Descrizione del prompt

La preparazione dell'insulina umana ricombinante inizia con la progettazione e la sintesi del gene dell'insulina umana. L'insulina umana è costituita da due catene peptidiche, A e B; pertanto, vengono tipicamente progettati due geni sintetici: uno che codifica per la catena A e uno che codifica per la catena B. I ricercatori ottimizzano i codoni preferiti da *E. coli* in base alla sequenza amminoacidica naturale dell'insulina e sintetizzano chimicamente questi due segmenti genici. Quindi, gli enzimi di restrizione vengono utilizzati per inserire il gene della catena A o della catena B in un plasmide vettore, costruendo un plasmide di espressione ricombinante.
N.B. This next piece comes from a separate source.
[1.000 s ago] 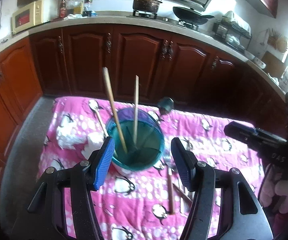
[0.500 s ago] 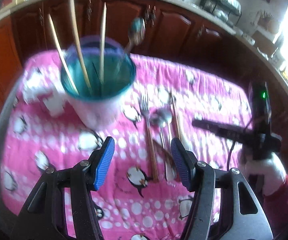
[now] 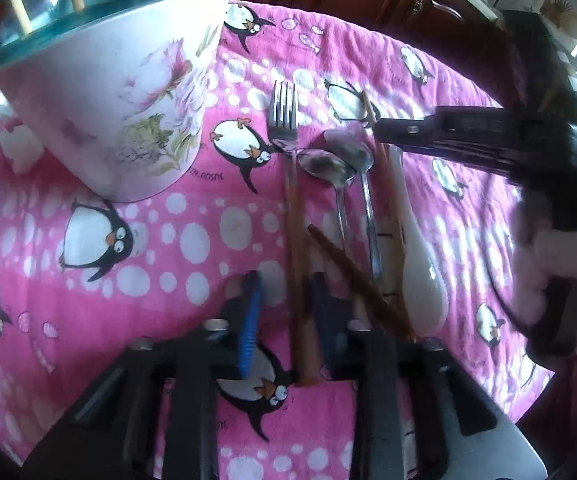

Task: Organize utensils
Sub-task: 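Move the left tool toward the fork while the right tool approaches the spoons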

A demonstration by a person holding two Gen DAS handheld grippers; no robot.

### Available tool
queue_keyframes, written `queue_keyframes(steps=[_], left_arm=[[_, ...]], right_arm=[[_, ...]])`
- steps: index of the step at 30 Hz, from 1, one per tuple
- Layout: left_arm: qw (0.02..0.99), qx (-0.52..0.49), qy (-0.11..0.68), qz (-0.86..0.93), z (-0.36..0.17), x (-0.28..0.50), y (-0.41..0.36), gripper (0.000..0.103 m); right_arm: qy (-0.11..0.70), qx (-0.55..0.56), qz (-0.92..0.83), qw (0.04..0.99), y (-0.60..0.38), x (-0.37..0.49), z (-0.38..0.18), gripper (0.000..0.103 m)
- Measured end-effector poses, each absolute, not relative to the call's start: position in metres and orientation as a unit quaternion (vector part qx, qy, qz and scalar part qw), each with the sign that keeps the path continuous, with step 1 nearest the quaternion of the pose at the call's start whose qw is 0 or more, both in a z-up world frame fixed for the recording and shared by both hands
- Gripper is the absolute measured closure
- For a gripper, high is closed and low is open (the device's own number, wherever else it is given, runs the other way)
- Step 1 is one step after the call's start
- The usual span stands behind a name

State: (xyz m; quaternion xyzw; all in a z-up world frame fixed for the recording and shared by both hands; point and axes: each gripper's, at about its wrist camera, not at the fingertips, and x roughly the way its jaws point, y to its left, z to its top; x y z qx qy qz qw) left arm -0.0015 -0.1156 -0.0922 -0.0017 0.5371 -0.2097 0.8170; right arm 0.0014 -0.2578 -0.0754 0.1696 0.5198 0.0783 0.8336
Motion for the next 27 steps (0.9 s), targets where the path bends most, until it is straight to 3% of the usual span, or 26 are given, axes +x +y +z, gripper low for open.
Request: queue_keyframes(steps=[5, 16, 19, 21, 27], left_arm=[[0.805, 0.003, 0.549, -0.223, -0.087, -0.01, -0.106, 0.095], [0.764, 0.028, 0.588, -0.265, -0.083, -0.059, -0.071, 0.095], [0.778, 0.019, 0.571, -0.259, -0.074, -0.05, -0.068, 0.084], [0.788, -0.001, 0.563, -0.25, -0.07, -0.04, -0.064, 0.071], [0.812, -0.009, 0.54, -0.22, -0.079, 0.002, -0.08, 0.069]], right_arm=[[0.521, 0.172, 0.083, 0.832, -0.254, 0.02, -0.086, 0.093], [0.547, 0.172, 0.167, 0.802, -0.249, -0.028, -0.083, 0.093], [0.549, 0.183, 0.174, 0.796, -0.251, -0.036, -0.084, 0.093], [0.549, 0.188, 0.173, 0.796, -0.255, -0.04, -0.084, 0.093], [0.554, 0.157, 0.166, 0.8, -0.247, -0.032, -0.086, 0.093]])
Il plasmide deve anche contenere elementi funzionali come promotori e terminatori, e marcatori di resistenza agli antibiotici per ottenere una trascrizione e una selezione genica efficienti. I vettori di espressione comunemente usati generalmente portano promotori forti (come i promotori T7 o del triptofano) e RBS per guidare l'espressione ad alto livello del gene inserito nel batterio ospite. Qui, i geni A e B vengono clonati separatamente in plasmidi circolari. Come mostrato nell'illustrazione, il gene della proinsulina (contenente le sequenze delle catene A e B) viene estratto dal nucleo cellulare in alto a sinistra; il plasmide circolare aperto con enzimi di restrizione è in alto a destra e il vettore contiene un promotore e un gene di resistenza. Dopo la reazione enzimatica, il gene della catena A e il gene della catena B vengono ligati in siti diversi sul plasmide, formando un plasmide ricombinante per l'espressione a valle.